Print exactly the lines that run from the one containing "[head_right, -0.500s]" to the final line of the data, both included, and print none of the pictures.

:: Stored data

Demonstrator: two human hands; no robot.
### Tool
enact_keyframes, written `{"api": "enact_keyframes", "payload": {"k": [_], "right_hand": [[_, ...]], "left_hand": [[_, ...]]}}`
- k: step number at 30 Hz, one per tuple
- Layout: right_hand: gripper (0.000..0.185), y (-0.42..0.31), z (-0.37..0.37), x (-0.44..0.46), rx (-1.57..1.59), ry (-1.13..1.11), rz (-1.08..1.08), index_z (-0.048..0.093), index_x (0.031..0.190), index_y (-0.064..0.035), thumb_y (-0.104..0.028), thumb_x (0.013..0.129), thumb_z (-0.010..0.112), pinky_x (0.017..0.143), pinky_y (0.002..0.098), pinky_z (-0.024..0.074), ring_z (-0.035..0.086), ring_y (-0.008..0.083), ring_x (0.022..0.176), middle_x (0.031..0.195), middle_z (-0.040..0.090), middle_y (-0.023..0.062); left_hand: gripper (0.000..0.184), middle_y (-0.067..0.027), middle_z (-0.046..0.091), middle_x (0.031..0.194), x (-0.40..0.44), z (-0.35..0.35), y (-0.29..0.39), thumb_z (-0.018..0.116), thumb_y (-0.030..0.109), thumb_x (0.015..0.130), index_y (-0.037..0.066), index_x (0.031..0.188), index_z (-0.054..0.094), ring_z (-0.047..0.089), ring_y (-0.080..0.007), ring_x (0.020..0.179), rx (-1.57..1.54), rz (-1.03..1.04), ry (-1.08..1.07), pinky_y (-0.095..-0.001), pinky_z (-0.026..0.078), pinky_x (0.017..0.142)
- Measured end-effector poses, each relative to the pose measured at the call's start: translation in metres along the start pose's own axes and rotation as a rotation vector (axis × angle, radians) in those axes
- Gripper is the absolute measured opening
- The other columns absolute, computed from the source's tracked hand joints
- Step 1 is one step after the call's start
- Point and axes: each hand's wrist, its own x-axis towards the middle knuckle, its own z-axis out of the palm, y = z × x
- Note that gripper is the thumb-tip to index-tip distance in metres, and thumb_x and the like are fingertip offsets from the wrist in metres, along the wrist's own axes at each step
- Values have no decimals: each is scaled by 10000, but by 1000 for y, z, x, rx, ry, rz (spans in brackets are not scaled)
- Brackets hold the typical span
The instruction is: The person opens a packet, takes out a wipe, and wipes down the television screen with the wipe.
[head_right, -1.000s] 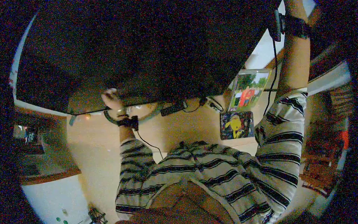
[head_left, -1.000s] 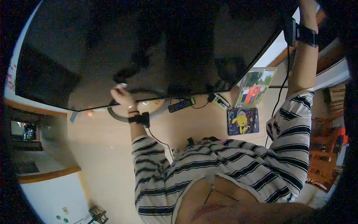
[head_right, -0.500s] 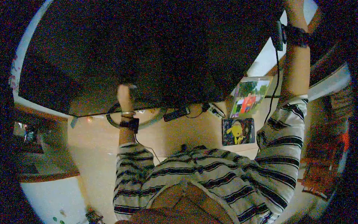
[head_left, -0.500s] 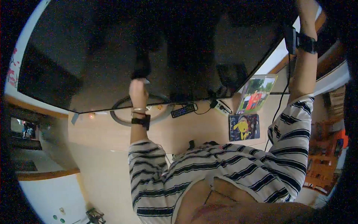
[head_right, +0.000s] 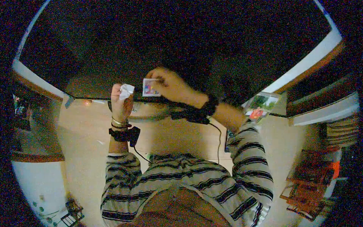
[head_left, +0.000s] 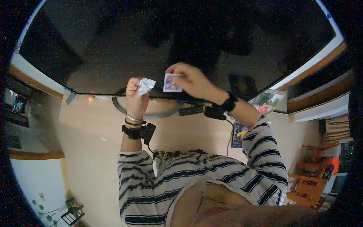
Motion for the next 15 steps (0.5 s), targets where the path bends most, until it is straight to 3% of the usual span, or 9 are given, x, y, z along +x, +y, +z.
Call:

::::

Answer box
[head_right, -0.500s] 
[head_left, -0.500s] 
[head_right, +0.000s] 
[head_left, +0.000s] 
Motion for the next 15 steps (0.5 s), targets where the path bends most, until it is straight to 3% of the usual span, or 9 are given, x, y, z along +x, +y, +z.
Call:

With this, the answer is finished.